Eleventh grade changed everything. I found myself spending more time on the canteen rooftop, pretending to study while watching him play volleyball. The way he moved on the court was mesmerizing, and sometimes he’d look up, catch my eye, and wave. My heart would do this little dance that I tried desperately to ignore.

“Kandy and Arlo sitting in a tree…” my friends would tease, and I’d roll my eyes, feeling my cheeks burn. “We’re just friends,” I’d insist, but even I couldn’t explain why my stomach filled with butterflies whenever he texted.

The small moments started adding up – him saving me a seat in the cafeteria, our hands brushing while sharing earphones, the way his eyes would linger on mine during conversations.

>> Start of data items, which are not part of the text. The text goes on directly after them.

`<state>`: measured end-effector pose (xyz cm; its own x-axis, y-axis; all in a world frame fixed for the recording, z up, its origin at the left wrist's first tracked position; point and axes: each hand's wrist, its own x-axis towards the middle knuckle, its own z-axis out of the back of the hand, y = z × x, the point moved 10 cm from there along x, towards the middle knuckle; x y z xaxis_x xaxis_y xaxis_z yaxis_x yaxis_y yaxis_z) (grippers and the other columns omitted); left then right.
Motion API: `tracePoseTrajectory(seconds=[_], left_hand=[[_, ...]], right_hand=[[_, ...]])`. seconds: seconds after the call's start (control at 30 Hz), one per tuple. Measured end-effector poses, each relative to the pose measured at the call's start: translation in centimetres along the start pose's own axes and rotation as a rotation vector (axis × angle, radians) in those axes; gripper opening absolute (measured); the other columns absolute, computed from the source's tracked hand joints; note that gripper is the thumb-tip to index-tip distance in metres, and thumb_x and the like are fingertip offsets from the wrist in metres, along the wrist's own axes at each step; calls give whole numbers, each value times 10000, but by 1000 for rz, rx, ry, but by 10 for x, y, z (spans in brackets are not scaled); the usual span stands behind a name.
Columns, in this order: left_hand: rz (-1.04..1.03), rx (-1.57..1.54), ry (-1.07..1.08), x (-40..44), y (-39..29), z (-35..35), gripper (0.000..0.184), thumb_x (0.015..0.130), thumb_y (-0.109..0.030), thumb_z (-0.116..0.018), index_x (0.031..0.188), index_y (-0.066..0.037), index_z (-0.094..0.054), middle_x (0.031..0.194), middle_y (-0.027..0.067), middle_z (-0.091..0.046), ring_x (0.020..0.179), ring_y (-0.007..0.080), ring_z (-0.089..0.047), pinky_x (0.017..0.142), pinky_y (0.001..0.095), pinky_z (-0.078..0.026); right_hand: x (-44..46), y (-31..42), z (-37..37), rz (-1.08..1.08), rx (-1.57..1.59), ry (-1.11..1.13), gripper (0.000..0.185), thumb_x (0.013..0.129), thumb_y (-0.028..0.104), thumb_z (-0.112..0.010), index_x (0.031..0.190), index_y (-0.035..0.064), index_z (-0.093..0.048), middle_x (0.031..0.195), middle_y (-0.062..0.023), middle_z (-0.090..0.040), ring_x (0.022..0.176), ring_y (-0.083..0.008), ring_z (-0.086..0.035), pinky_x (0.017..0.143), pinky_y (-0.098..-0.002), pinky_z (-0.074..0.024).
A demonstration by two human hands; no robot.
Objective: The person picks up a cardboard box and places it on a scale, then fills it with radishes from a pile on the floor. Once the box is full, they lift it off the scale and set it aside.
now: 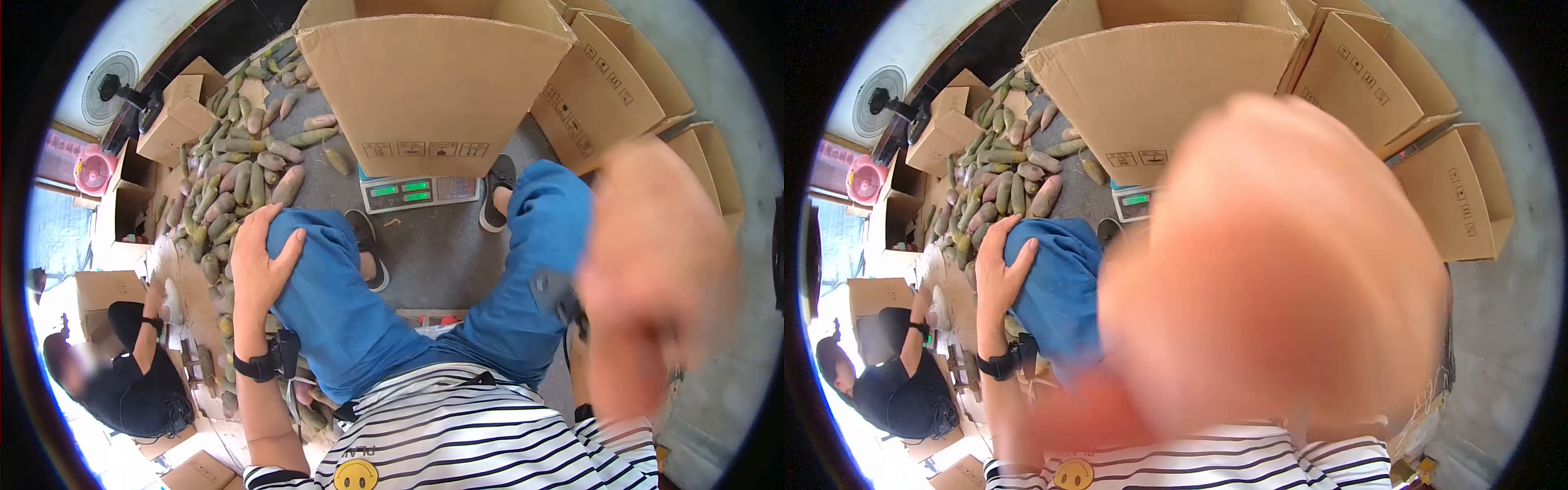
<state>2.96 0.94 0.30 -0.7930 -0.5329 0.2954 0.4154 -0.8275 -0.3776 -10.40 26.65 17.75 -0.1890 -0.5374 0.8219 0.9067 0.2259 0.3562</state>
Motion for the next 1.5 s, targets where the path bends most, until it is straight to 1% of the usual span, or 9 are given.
tracePoseTrajectory(seconds=[0.1, 0.33, 0.4, 0.63, 0.7, 0.9, 1.0, 1.37, 1.5], left_hand=[[3, -17, -2, 0, 2, -2, 402, 774, -233, -667, 1095, -11, -570, 1068, 159, -595, 1006, 329, -562, 880, 379, -435], [-1, -16, -15, -4, 7, -1, 407, 780, -242, -665, 1102, -13, -565, 1077, 155, -591, 1002, 327, -563, 873, 377, -437], [-8, -14, -22, -5, 8, 0, 409, 782, -244, -664, 1103, -12, -564, 1077, 157, -590, 1000, 328, -563, 872, 378, -437], [20, -27, -6, -7, 10, 1, 410, 778, -237, -661, 1103, -7, -562, 1066, 160, -593, 986, 324, -567, 872, 378, -437], [16, -29, -7, -6, 10, 1, 411, 777, -235, -661, 1104, -7, -562, 1062, 160, -593, 984, 324, -568, 871, 378, -437], [17, -45, -22, -4, 8, 3, 395, 775, -224, -662, 1092, -8, -568, 1056, 162, -594, 989, 326, -566, 881, 377, -433], [-16, -53, -9, -4, 8, 0, 390, 777, -220, -657, 1097, -14, -568, 1075, 159, -591, 1004, 327, -562, 895, 377, -426], [32, -42, 22, -4, 6, -4, 404, 788, -218, -644, 1130, -23, -556, 1112, 155, -581, 1049, 324, -540, 936, 382, -401], [49, -58, 27, -5, 4, -3, 400, 793, -216, -645, 1130, -20, -555, 1114, 159, -580, 1053, 322, -540, 934, 383, -402]], right_hand=[[-13, 36, 31, 97, 100, -49, 140, 808, 267, -607, 714, 179, -551, 661, 55, -500, 579, -85, -442, 602, -293, -323], [-35, 75, 30, 220, 286, 182, 288, 941, 336, -481, 1060, 75, -508, 873, -38, -594, 752, -203, -564, 628, -335, -459], [-42, 72, 40, 118, 151, -138, 134, 817, 269, -589, 717, 208, -523, 644, 95, -456, 558, -69, -411, 629, -273, -304], [-27, 84, 38, 37, 62, -44, 124, 816, 306, -591, 744, 220, -540, 650, 119, -462, 550, -55, -409, 631, -278, -298], [-15, 80, 31, -198, 190, 1, 288, 891, 337, -558, 902, 64, -467, 784, -36, -506, 630, -187, -499, 512, -299, -420], [-82, 0, 32, 168, 100, 20, 275, 806, 282, -612, 658, 73, -511, 607, -43, -454, 573, -201, -411, 544, -355, -328], [-93, -88, 12, -664, 26, -63, 240, 885, 161, -570, 697, 15, -537, 598, 4, -505, 508, -34, -424, 459, -191, -322], [-151, -136, 23, -858, 143, -194, 432, 933, 264, -547, 578, 33, -462, 519, -3, -426, 512, -46, -385, 468, -240, -316], [-158, -155, 39, -734, -324, -121, 338, 905, 246, -568, 651, 35, -495, 576, -77, -499, 538, -157, -500, 505, -304, -386]])
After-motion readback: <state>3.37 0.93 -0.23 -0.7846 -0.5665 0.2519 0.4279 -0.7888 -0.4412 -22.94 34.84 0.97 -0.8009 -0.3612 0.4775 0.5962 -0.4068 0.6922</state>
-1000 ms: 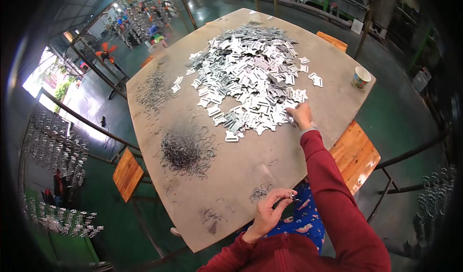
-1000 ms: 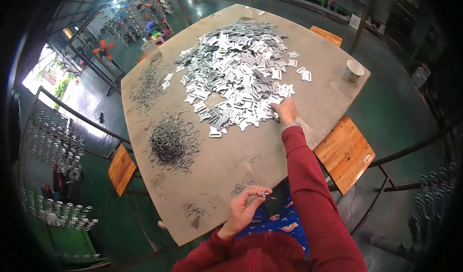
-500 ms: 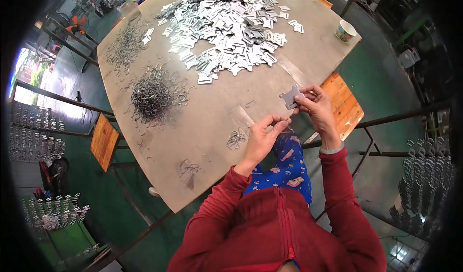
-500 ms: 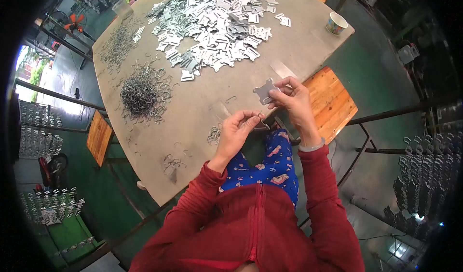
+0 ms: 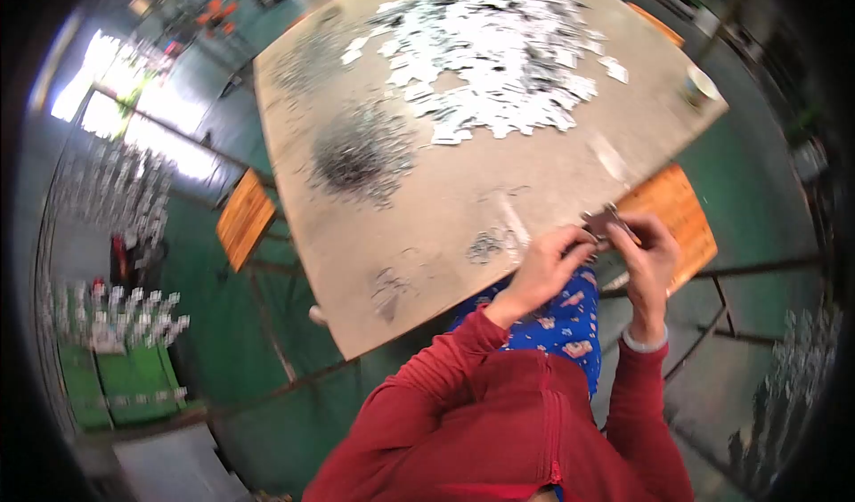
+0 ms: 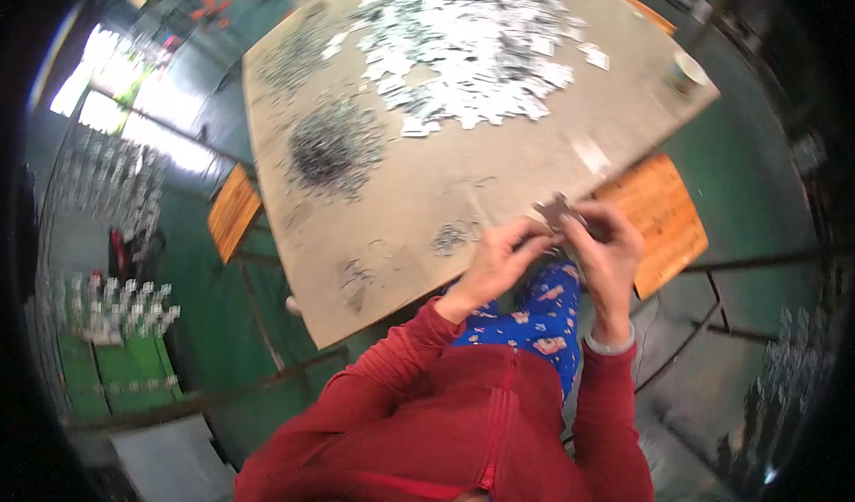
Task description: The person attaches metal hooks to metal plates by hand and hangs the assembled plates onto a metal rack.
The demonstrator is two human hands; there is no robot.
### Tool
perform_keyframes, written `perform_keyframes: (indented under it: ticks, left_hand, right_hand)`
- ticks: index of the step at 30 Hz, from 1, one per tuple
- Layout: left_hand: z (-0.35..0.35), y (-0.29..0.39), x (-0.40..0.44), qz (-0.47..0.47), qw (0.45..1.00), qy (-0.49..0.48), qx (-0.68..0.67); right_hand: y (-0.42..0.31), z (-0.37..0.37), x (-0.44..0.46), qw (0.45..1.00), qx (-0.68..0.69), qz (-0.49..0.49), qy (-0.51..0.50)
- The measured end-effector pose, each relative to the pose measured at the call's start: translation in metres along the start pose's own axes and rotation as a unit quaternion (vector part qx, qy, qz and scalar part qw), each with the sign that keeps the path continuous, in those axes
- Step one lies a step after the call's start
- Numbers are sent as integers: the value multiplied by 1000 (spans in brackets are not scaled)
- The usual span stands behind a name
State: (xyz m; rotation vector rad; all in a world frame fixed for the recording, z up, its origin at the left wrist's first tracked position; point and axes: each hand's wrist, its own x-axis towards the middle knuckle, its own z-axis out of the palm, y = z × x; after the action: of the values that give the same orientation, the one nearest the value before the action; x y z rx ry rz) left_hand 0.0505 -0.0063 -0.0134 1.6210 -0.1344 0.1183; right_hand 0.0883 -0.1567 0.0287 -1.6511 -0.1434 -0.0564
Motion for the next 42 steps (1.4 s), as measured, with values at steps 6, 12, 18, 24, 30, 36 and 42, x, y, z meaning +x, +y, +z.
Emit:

We started texting late into the night, sharing our dreams, fears, and silly memes that only we found funny.

Then came that midnight call on June 12th, 2023. I was wrapped in my blanket, half-asleep, when my phone lit up with his name.

“Are you awake?” his voice was soft, nervous.

“Barely,” I laughed. “What’s up?”

There was a pause, then: “I need to tell you something, Kandy. I’ve been trying to find the right words for months now…”

My heart started racing as he continued, “I think I’m in love with you. Actually, no – I know I am. And it’s terrifying because you’re my best friend, and I don’t want to lose that, but I can’t keep pretending these feelings aren’t real.”

Time seemed to stop. All those moments, those lingering glances, the butterflies – they suddenly made perfect sense.

“Arlo,” I whispered, “I love you too. I think I have for a while now.”

We talked until sunrise, laughing at how blind we’d been, how our friends had seen it long before we did. Our friendship didn’t end that night – it evolved into something even more beautiful.

Now, two and a half years later, we’re navigating the challenges of long-distance while he studies abroad. Some days are harder than others, when all I want is to share a coffee with him or feel his arms around me. But we make it work through video calls, virtual movie nights, and messages that never seem to stop.

I’m working harder than ever in my studies, building toward our shared future. When we do get to meet, those precious few days feel like magic – like no time has passed at all.

As we approach our third anniversary this June 12th, I can’t help but smile at how far we’ve come from those seventh-grade days. Our love story might not be conventional – starting as friends, growing slowly, now stretching across continents – but it’s perfectly us.

Sometimes, when we’re on our late-night calls, Arlo still makes me laugh just like he did in that seventh-grade classroom. Only now, when he says “I love you,” I get to say it back. And even though we’re miles apart, I know this is just the beginning of our forever.

They say the best love stories start with friendship. Sitting here, looking at my phone wallpaper of us making silly faces, I couldn’t agree more.